This is a major update from v1.2.2. It features improvements to candidate SV precision and genotyping accuracy, in addition to minor improvements in stability, runtime and error diagnostics.
- Change depth estimation read filter to better match the filter used for variant calling (MANTA-1296)
- Expected depth per chromosome and local depth per locus/variant are now computed after removing filtered, pcr-duplicate, and secondary reads.
- Lower default memory requirements for scatter phase tasks (MANTA-1307)
- Reduce from 2Gb to 1.5Gb to enable all cores by default on AWS c4.8xlarge/other c* servers.
- Added new
--callMemMb
option to override this value for cases of extreme depth/chimera rate, etc
- Update htslib/samtools to 1.6 (MANTA-1331)
- Updated from older 1.2 version to include improved checks on corrupted data.
- Stopped vendoring zlib as part of this update, so zlib (w/ headers) is now a build requirement.
- Update the genotyping model (MANTA-1205)
- Allow minor evidence of reference allele for hom-alt calls to tolerate a small number of noisy reads.
- Filter out split reads with poor alignments to both alleles.
- Change the eligibility filter of split reads to only consider the most likely allele (MANTA-1332)
- A split read is allowed to contribute to the split-read evidence if its alignment to the most like allele passes the eligibility filter.
- Provide clear error message when attempting to configure/run with python3 (MANTA-1285)
- Improve error message/docs for alignment records with unknown sequence (SEQ='*') (MANTA-1295/[#111])
- Improve error message when two alignments use the same QNAME/read-number (MANTA-1293)
- Message changed to help end-users track down the issue in the alignment file more easily - now includes chromosome name instead of contig index and 1-indexed alignment position.
- Fix CRC error from python gzip lib when generating evidence bam (MANTA-1270)
- Remove the filter on evidence reads for SV candidates that are not in the file candidateSV.vcf.gz, because the file now contains all SV candidates without removing duplicates.
- Stop automatically clearing python environment variables (MANTA-1316)
- This should allow python from certain module systems to be used, but may (rarely) cause instability due to conflicting content in a user's PYTHONPATH.

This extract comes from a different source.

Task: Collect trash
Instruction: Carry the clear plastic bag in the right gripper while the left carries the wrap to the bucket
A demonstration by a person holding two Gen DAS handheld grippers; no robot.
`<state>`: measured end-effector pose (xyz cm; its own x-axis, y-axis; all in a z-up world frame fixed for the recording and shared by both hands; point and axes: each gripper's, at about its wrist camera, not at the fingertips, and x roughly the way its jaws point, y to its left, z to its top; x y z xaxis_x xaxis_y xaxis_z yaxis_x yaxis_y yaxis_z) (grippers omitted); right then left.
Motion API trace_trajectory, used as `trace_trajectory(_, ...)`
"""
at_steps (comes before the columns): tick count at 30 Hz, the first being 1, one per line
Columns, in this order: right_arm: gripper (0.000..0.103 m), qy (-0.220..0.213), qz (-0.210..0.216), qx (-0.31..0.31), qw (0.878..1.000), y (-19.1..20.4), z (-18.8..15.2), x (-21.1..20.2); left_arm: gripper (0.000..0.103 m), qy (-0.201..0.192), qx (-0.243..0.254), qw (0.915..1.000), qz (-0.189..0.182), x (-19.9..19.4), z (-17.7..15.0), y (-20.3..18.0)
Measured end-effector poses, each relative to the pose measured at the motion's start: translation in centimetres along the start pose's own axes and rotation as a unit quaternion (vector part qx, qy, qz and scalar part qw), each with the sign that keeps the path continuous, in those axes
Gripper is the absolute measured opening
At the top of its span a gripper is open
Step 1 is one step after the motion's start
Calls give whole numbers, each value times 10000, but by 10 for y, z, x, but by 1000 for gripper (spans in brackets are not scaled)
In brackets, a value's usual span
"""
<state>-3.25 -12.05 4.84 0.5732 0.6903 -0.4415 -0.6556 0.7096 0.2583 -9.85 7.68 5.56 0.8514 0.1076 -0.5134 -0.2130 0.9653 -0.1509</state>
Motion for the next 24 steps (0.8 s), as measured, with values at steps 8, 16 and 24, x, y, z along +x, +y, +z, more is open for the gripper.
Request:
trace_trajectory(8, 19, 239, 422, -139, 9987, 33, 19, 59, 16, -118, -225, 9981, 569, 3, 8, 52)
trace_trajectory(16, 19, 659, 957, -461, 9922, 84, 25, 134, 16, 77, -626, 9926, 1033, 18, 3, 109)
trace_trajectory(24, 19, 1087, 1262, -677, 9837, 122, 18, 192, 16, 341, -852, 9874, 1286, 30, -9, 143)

- Improve estimation of chimeric fragment rate (ie. fraction of reads which are split or in anomalous pairs) (MANTA-1261/[#103])
- This fraction is used to set signal/noise thresholds important for somatic calling.
- The secondary/supplmental segments of each split read are no longer counted as separate observations.
- The method now accounts for many reads being classified as both anomalous and split.
This is a minor update from v1.2.1
- Add a configurable option
graphNodeMaxEdgeCount
(MANTA-1247)- During SV candidate generation, if both nodes of an edge have an edge count higher than the configured value, that edge will be skipped for evaluation.
- Test for unsupported BAM SEQ format (MANTA-1265)
- Test the input bam reads for use of the = symbol in the SEQ field, and provide a clear error message if this is found.
- Verify run directory has not already been configured (MANTA-1252/STREL-734/[#102])
- Update minumum boost version to 1.58 (MANTA-1250)
- Update minimum supported linux OS from Centos 5 to 6 (MANTA-1249)
- Fix imprecise SV filtering when CIEND is a subset of CIPOS (MANTA-1146)
- Ensure consistent BND pairs for translocations or RNA fusions are selected during vcf merging (MANTA-1243)
- Fix manta to tolerate deserialization differences in boost above/below v1.58 (MANTA-1262)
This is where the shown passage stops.